▸ **What is expected**
Wherever "grounding" appears in a line of the records below, count that line, and report only the number.

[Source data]
============================================================

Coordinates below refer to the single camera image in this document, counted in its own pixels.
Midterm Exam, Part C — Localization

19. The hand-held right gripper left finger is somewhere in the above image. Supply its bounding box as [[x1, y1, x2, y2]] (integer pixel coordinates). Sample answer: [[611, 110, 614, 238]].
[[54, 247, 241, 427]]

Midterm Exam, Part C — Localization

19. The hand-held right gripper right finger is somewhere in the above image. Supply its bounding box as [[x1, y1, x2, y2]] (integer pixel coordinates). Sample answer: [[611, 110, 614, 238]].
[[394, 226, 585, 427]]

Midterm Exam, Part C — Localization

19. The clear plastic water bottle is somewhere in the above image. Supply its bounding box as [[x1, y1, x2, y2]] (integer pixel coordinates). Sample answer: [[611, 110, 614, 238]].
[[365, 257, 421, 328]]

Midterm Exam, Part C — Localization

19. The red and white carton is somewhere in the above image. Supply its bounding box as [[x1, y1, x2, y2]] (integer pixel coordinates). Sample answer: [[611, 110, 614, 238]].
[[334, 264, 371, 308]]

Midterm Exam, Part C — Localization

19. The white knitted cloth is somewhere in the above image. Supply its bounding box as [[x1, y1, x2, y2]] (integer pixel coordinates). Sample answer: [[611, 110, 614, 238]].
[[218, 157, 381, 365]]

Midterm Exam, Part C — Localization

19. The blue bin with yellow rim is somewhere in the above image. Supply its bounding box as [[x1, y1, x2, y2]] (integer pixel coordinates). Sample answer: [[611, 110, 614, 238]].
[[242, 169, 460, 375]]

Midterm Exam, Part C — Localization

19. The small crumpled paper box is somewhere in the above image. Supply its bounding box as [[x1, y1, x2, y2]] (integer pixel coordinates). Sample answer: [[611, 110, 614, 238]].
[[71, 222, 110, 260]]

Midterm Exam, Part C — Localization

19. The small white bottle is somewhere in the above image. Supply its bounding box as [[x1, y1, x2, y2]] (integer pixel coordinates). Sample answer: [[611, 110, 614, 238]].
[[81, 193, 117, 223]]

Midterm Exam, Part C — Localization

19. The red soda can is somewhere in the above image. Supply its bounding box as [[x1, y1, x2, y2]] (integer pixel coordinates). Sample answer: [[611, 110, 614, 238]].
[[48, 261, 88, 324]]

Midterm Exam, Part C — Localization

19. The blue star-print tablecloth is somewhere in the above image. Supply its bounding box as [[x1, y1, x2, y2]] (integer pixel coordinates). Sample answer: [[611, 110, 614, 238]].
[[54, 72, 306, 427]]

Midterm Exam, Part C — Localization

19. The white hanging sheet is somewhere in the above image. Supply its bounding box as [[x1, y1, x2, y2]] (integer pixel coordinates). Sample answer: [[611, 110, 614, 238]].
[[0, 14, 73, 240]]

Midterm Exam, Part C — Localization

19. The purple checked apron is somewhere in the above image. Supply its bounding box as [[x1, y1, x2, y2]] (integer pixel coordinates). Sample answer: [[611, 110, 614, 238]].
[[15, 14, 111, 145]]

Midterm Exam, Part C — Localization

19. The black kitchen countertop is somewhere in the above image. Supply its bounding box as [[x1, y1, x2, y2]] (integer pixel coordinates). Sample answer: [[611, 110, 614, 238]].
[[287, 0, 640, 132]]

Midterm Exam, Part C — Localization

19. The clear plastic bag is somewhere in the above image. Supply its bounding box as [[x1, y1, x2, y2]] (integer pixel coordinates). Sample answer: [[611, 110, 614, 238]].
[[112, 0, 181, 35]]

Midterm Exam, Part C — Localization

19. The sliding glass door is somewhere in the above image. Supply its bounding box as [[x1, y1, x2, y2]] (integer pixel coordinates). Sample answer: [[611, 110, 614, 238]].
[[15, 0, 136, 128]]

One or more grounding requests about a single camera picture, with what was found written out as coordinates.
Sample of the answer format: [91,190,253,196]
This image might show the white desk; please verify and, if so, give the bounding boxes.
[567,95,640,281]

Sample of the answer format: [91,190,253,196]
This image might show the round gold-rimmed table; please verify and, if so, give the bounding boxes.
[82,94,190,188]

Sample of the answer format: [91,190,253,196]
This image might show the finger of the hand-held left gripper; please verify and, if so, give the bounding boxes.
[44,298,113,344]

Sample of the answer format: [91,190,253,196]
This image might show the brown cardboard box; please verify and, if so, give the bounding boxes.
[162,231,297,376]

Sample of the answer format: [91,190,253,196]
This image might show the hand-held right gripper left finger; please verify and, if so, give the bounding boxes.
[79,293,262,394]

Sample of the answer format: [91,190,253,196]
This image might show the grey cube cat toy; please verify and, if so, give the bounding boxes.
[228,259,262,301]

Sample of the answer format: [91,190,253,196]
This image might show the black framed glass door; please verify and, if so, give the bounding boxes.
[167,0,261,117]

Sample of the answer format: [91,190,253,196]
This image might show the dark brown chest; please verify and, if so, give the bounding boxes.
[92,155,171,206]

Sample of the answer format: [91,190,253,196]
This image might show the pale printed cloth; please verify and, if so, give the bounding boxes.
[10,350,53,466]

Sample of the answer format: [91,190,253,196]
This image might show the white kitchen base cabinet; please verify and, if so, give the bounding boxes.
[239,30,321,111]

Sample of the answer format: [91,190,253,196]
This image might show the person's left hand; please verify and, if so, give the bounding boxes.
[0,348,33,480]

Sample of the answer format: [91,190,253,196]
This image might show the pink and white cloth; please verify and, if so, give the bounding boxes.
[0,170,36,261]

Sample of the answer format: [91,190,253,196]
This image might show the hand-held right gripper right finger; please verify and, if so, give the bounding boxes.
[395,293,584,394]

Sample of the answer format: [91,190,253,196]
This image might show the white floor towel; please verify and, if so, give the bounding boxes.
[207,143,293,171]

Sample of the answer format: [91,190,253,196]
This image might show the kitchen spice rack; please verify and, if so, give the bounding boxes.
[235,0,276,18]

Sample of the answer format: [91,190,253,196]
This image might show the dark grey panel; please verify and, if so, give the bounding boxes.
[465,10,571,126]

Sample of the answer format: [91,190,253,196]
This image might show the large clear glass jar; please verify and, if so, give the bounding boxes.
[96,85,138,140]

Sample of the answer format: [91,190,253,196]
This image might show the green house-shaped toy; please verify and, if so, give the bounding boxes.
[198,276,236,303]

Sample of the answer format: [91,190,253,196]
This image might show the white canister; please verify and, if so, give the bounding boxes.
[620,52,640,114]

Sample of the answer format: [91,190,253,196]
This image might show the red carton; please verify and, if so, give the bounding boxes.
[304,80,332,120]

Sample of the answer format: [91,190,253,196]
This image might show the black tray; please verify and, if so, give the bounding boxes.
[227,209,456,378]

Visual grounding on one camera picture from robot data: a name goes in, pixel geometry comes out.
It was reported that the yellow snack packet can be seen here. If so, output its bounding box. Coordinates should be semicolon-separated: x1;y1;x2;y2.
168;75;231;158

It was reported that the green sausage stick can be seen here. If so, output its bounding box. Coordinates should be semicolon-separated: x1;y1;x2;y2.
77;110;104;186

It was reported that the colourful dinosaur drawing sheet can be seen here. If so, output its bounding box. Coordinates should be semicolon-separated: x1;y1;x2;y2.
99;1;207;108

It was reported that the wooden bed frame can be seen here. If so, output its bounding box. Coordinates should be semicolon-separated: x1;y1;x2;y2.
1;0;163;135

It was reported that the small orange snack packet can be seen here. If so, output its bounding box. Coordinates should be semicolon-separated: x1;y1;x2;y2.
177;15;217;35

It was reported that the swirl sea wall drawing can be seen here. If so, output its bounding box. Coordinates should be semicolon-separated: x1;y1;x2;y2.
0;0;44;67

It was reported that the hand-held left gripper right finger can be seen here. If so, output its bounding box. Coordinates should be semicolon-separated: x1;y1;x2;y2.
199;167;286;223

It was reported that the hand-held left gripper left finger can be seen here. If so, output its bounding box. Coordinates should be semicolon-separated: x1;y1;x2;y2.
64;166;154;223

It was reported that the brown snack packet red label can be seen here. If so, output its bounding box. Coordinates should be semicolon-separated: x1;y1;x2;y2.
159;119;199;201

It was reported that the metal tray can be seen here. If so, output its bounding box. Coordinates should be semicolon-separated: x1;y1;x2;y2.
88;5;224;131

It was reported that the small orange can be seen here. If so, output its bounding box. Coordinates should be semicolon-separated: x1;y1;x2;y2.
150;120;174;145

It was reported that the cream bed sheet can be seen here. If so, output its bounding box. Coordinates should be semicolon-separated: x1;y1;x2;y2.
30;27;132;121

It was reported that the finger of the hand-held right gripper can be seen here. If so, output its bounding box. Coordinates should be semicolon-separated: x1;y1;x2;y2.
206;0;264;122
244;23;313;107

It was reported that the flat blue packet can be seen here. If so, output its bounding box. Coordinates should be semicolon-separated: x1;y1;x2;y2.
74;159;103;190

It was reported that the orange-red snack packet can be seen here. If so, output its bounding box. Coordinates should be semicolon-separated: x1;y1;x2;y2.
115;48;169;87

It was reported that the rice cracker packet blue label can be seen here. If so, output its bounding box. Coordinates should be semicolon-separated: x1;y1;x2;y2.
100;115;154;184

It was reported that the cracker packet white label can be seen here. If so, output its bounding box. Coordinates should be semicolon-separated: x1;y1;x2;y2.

============================================================

▸ **Exercise response**
2